=== The data ===

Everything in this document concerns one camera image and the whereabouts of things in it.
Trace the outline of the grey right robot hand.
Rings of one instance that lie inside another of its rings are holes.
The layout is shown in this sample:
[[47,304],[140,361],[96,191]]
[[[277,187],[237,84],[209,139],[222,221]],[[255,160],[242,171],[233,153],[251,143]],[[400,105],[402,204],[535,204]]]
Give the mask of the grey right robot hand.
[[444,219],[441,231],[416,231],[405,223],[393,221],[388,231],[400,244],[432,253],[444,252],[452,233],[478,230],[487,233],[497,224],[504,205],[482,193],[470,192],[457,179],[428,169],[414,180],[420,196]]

===

### Task instructions
Nothing but the lines from the one with "Trace the outline" through the last line of the records above should be retyped, and those word for word.

### Response area
Trace the outline of the grey right robot hand.
Rings of one instance that lie inside another of its rings are holes.
The layout is shown in this sample:
[[47,304],[140,361],[96,191]]
[[[277,187],[237,84],[209,139],[222,221]],[[255,160],[242,171],[233,153],[251,143]],[[400,105],[402,204],[535,204]]]
Give the mask of the grey right robot hand.
[[444,219],[441,231],[416,231],[405,223],[393,221],[388,231],[400,244],[432,253],[444,252],[452,233],[478,230],[487,233],[497,224],[504,205],[482,193],[470,192],[457,179],[428,169],[414,180],[420,196]]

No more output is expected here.